(axonometria do jardim dos poetas - plano de reabilitação e salvaguarda do centro histórico de Ponte da Barca, 1988)
Em Ponte da Barca havia uma linda rapariga que adormeceu ao sol e ficou com uma grande marca da roupa no corpo. Por vergonha, passou o resto do Verão sem se despir e a marca passou a notar-se ainda mais. No verão seguinte, de tão grande que foi a marca do ano anterior, ainda se notavam as marcas do sol e da falta dele. Decidiu repetir o processo e passar mais um Verão sem tirar a roupa. O ciclo repetia-se. Ninguém era alheio à sua beleza, embora todos estranhassem que a rapariga nunca se despisse junto ao rio. Até que um dia, a rapariga, cansada de se esconder, decidiu tirar a roupa e todos apontaram o dedo às marcas do sol. A sua pele branca, com manchas avermelhadas e borbulhas, contrastava com os braços queimados. No entanto, passado uns tempos, a rapariga recuperou a sua pele dourada e todos se rendiam à sua beleza.O jardim dos poetas é essa bela rapariga que, farta de se esconder, acabou por tirar a roupa. Na Barca, paira um discurso popular negativo sobre o despido "jardim dos Poetas", sem árvores. A mim, cabe-me mais uma vez ser do contra e defender a "pobre rapariga despida".

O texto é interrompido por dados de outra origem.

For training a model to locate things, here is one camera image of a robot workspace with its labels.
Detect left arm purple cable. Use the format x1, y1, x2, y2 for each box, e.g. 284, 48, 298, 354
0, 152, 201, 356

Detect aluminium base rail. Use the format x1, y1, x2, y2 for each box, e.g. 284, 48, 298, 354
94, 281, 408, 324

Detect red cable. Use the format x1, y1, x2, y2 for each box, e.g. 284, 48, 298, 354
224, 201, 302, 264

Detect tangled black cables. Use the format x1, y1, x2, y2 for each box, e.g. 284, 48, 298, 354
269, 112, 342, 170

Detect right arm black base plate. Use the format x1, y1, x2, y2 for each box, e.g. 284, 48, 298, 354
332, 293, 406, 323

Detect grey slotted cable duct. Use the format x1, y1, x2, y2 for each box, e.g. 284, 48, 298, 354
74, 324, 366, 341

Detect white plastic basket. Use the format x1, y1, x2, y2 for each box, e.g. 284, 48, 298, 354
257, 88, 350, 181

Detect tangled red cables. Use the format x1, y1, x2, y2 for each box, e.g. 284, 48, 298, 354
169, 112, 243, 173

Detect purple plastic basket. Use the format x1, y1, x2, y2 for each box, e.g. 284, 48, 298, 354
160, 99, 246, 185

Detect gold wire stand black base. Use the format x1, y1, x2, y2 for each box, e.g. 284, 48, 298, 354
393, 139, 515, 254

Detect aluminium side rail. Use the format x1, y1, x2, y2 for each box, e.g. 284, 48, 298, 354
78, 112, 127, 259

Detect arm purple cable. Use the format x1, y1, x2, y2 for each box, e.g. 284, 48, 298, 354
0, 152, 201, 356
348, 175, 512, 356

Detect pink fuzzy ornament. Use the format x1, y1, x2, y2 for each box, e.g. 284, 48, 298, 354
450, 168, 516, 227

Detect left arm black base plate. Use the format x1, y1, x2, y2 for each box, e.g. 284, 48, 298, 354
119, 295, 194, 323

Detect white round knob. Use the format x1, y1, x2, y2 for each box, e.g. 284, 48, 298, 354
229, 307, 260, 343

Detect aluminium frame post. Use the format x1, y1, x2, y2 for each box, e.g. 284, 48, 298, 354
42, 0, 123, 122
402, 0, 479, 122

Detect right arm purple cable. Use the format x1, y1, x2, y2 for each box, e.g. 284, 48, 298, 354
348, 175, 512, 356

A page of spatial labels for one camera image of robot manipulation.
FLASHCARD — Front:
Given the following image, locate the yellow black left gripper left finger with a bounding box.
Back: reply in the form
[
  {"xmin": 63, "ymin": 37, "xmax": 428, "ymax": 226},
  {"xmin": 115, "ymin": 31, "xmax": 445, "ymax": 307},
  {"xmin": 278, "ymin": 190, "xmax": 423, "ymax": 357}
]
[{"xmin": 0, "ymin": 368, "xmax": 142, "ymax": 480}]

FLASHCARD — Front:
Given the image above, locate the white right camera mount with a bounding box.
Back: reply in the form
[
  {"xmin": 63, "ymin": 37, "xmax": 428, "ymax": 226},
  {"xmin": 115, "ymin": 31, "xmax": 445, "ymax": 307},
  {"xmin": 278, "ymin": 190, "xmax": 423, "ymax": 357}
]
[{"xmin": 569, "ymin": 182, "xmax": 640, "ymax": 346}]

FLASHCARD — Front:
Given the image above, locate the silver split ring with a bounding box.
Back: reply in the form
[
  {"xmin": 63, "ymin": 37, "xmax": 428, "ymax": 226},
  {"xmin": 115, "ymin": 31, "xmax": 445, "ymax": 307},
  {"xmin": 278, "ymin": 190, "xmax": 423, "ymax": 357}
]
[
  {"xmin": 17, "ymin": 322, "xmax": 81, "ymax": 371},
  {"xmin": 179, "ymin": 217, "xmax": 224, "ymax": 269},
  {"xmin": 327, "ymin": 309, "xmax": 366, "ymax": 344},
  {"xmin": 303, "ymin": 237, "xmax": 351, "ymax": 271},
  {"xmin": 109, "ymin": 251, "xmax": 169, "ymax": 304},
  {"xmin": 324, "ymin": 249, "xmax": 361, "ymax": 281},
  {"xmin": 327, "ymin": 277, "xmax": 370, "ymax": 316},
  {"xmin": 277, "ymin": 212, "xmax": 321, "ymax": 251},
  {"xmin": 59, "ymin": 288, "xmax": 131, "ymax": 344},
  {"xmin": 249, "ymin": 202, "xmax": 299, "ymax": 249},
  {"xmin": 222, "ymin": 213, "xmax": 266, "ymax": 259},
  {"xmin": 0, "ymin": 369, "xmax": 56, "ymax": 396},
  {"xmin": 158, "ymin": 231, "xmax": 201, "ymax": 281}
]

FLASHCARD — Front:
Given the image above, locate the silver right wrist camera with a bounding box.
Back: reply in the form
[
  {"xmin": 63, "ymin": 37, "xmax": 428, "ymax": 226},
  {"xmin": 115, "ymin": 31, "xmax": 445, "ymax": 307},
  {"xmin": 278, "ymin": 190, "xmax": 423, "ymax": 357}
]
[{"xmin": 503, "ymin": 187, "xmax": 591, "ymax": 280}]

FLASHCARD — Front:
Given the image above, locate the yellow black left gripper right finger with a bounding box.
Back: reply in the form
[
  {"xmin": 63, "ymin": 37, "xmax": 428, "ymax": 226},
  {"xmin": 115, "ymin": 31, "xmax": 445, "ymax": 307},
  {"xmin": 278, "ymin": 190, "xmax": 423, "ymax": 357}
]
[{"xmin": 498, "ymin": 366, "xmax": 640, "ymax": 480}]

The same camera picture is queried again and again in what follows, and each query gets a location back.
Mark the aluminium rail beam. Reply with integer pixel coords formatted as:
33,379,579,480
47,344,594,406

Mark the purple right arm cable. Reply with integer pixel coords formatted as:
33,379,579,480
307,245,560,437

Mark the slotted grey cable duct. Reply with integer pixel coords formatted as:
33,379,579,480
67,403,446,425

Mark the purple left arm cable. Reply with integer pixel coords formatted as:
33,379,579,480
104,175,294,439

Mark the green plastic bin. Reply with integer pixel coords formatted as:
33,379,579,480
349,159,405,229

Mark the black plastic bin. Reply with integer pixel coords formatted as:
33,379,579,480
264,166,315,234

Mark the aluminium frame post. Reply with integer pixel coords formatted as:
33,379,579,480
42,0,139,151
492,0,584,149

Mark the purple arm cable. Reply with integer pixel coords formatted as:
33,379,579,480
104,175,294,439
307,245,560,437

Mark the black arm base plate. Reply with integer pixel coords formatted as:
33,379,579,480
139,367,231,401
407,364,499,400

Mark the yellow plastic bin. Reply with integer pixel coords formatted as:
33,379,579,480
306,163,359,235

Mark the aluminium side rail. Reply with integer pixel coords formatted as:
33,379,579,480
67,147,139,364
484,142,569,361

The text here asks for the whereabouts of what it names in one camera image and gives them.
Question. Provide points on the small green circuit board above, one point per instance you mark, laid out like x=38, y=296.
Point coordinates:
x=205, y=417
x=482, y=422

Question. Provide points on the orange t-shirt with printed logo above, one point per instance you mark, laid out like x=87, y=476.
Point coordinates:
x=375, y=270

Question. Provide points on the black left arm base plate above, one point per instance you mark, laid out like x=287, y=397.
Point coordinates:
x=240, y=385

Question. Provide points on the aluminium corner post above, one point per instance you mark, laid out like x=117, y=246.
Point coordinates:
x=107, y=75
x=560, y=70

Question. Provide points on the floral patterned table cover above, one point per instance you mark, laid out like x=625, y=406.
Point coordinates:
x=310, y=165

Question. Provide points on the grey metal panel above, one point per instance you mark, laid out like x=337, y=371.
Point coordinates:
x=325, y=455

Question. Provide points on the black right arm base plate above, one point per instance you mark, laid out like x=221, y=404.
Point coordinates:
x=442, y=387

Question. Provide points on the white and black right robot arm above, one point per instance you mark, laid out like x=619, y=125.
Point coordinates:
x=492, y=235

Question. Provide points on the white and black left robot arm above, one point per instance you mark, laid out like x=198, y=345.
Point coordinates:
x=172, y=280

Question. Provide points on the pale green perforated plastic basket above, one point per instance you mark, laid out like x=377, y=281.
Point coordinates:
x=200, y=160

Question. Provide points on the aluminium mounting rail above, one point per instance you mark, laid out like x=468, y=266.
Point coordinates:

As marcas de uma frente de quarteirão que durante dezenas de anos não apanhou sol são visíveis. A humidade acumulou-se, os fungos propagaram-se, a degradação alastrou-se e as construções clandestinas ergueram-se, tudo camuflado pelas grandes árvores que alguns, menos informados, chamavam de centenárias.
As construções ilegais já estão a ser demolidas. O quarteirão vai regenerar-se. Os bares vão reabrir e manter-se abertos. Vai haver sol na esplanada. Vai haver árvores e vai haver jardim. Os concertos exteriores vão voltar.
No final, todos se vão render à beleza da rapariga.